Shephard will not veto opt-out

13th December 1996, 12:00am

Share

Shephard will not veto opt-out

https://www.tes.com/magazine/archive/shephard-will-not-veto-opt-out
The Government is to let a Nottingham comprehensive opt out despite admitting that some parents may have voted for grant-maintained status without receiving all the relevant information.

Gillian Shephard, the Education and Employment Secretary, has upheld the ballot result at Trinity Roman Catholic comprehensive where parents voted five to two in favour of the school becoming grant-maintained.

She described the incident where parents only received letters from governors and the local authority after they had been sent ballot papers as “unfortunate” but said it was not enough to declare the result void. Other complaints, which included the LEA not being able to hold a meeting for parents at the school and disagreements over the funding the school would get if it went GM, were also dismissed.

But civil servants said Mrs Shephard considered that “it would have been preferable for the governors to have provided more information for parents and more opportunities for them to explore the implications of GM status”.

Her decision to allow the school to opt out comes after a seven-month wrangle over the ballot following complaints from the Association of Teachers and Lecturers, Nottinghamshire County Council and some parents.

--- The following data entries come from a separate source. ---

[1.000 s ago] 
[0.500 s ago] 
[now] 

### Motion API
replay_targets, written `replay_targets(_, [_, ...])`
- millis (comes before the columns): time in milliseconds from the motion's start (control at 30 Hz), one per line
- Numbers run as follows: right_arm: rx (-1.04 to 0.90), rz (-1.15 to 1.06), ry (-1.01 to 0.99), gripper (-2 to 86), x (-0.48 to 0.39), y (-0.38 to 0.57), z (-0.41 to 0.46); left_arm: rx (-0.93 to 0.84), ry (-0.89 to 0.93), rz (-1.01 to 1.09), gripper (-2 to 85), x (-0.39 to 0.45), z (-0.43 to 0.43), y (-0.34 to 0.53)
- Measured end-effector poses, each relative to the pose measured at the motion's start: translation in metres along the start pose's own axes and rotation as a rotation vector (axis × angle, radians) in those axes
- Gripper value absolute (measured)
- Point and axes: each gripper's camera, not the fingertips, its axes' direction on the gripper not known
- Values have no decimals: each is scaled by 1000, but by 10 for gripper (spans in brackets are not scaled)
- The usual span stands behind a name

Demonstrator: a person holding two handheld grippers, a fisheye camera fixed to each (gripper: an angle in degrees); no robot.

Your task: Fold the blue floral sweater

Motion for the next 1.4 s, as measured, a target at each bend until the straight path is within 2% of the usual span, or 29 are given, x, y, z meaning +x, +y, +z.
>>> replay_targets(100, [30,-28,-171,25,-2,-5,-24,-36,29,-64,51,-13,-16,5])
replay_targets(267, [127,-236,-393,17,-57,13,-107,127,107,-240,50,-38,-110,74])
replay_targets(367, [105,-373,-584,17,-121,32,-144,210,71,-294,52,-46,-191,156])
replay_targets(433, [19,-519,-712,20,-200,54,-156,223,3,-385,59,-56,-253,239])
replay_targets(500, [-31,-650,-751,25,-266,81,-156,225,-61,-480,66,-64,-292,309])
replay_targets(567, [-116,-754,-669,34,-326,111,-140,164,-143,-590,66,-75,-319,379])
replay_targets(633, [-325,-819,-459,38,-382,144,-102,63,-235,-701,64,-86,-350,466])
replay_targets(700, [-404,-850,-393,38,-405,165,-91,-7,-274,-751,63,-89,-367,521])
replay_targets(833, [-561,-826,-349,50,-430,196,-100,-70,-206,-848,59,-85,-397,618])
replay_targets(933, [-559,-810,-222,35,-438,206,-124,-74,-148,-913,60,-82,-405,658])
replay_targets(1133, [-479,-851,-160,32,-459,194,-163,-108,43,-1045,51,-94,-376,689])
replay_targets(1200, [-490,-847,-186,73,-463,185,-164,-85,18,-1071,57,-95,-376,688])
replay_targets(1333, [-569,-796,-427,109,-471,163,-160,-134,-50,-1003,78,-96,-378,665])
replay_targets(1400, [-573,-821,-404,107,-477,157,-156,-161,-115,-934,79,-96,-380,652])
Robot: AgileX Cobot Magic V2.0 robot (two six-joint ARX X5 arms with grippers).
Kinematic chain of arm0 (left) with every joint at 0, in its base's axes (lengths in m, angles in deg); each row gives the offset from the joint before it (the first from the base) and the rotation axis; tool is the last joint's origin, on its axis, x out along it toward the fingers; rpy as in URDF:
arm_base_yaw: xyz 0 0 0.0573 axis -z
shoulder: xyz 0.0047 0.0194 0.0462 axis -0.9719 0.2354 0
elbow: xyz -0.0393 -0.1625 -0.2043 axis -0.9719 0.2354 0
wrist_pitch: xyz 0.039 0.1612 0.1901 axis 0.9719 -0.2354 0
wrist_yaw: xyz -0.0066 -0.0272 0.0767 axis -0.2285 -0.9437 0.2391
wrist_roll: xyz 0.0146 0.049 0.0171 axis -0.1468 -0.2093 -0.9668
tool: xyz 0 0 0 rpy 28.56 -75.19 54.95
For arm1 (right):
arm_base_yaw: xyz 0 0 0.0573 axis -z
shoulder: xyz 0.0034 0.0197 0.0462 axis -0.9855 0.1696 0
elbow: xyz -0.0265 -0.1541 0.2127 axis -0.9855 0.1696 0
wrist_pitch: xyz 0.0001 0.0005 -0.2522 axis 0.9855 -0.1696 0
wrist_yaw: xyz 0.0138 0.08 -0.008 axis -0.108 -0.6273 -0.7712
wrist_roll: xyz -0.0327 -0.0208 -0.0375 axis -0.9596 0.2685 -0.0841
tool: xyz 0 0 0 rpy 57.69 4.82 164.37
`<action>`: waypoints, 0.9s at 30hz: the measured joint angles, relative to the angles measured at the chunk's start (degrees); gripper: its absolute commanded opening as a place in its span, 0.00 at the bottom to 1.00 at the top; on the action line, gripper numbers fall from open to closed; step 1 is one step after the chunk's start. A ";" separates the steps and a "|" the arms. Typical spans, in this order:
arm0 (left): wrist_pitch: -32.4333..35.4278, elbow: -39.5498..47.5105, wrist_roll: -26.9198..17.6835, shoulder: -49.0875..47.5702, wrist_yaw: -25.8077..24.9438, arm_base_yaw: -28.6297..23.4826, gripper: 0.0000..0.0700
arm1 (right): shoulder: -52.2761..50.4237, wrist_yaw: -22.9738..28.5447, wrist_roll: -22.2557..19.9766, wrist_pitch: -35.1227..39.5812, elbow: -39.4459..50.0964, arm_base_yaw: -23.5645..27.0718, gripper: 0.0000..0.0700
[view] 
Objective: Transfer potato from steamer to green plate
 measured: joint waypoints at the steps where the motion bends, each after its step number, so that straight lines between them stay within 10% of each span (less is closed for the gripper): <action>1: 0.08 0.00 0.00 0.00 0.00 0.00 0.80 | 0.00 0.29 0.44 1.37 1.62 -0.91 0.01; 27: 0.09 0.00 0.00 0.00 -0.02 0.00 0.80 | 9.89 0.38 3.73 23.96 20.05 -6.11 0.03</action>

It follows her approval last month of GM status for Arthur Mellows Village College in Peterborough - a comprehensive school in John Major’s constituency - despite her admission that parents were given misleading information.

Ralph Surman, Nottinghamshire branch secretary of the ATL, said: “How can any party in government admit these kind of mistakes and at the same time uphold the ballot decision? There is something fundamentally wrong here. This is the Government’s education bandwagon and the Department for Education and Employment will let anyone jump on it at any cost.

“The Government should be above any kind of greyness or fudged edges. There should be clear-cut procedures and that is what I think is lacking. Legislation has got to be tightened up.”

Bernard Bonner, head of Trinity RC comprehensive, said he expected the school would go GM on January 1 and said: “We knew we had done everything correctly. We expected to find that the result was upheld.”

Want to keep reading for free?

Register with Tes and you can read two free articles every month plus you'll have access to our range of award-winning newsletters.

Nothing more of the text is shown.